Looking at Jesse Gold’s discography, it is clear to see his inspiration in love lost. The emotions that surround the end of a relationship provide a powerful muse for artists, but Gold looks back to the start with his new single “One In a Million.” Pairing with fellow indie artist Stefani Kimber, Gold works to create a modern love story that feels like an instant classic.
Considering his previous releases, Gold determined to make a song for those who celebrated love, rather than those who mourned it. “Looking at my catalog, I realized the majority of it consisted of breakup songs that placed the blame on everyone but myself,” he said. “I had yet to release anything that touched on all of the beautiful moments that come before the breakup! For ‘One in a Million,’ it’s the beginning – the first time two people express their feelings for one another.”
Gold has begun to establish himself in the indie pop scene for his smooth combination of genres, drawing inspiration from R&B influences to create a unique sound.“I really admire Phoebe Bridgers and Andy Shauf.
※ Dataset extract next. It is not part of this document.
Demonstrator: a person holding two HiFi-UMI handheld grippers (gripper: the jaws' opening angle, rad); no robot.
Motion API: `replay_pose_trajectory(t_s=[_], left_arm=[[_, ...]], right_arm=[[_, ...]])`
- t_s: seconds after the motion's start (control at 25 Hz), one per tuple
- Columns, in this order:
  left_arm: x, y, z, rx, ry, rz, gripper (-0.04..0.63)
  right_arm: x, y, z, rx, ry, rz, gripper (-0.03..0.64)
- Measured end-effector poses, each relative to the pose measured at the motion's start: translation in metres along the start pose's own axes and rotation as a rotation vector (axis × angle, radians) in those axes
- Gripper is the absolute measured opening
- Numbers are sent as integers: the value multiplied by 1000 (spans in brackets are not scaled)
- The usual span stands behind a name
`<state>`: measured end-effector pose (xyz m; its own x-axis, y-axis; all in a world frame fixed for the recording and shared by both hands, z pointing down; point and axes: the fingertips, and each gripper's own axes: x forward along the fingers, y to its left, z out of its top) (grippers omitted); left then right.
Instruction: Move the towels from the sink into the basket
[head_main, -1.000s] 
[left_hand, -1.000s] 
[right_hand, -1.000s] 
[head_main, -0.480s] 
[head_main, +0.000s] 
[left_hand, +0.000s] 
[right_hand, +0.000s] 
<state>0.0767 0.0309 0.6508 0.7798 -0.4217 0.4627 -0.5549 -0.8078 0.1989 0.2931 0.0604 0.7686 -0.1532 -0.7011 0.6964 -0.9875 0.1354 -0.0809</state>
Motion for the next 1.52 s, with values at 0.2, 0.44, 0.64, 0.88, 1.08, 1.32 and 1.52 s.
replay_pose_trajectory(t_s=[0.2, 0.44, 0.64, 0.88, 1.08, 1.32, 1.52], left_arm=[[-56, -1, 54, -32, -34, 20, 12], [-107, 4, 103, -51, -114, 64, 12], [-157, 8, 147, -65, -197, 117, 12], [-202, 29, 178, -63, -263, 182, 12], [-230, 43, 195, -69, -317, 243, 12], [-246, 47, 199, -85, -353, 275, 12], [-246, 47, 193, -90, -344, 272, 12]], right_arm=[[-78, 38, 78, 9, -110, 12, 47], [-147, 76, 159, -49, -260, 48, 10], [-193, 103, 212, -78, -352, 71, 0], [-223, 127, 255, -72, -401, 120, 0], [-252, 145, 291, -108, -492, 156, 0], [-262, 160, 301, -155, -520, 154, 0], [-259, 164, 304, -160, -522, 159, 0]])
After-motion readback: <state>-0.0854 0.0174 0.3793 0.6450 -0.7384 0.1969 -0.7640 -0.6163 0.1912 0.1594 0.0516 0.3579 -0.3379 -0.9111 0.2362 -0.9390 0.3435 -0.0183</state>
Each of their songwriting is entirely singular. That something I continue to work on – not just great songs, but developing a style that’s unmistakably mine.”
With his smooth tones paired with the breathy vocals of Kimber, Gold lays a hypnotic track over acoustics and a steady rhythm that stays with the listener for hours. The lyrics tell the story of a couple coming together in the middle of a house party, despite their own misgivings. “I want the song to paint a really warm picture in people’s heads. A picture that, right now, feels almost nostalgic; being at a house party with your friends, tipsy, flirting,” he said. “If this song can make someone feel warm in a time like the one we are living through, that’s a big win for me.”
The current difficulties surrounding the quarantine affected more than just the meaning behind Gold’s song, forcing him to be creative in the studio. “We worked in a few different rooms in Toronto: a couple of studios, some apartments, our cars. A few of our super talented friends put their touch on it remotely as well. But I’d say the majority of this tune was made in our bedrooms.”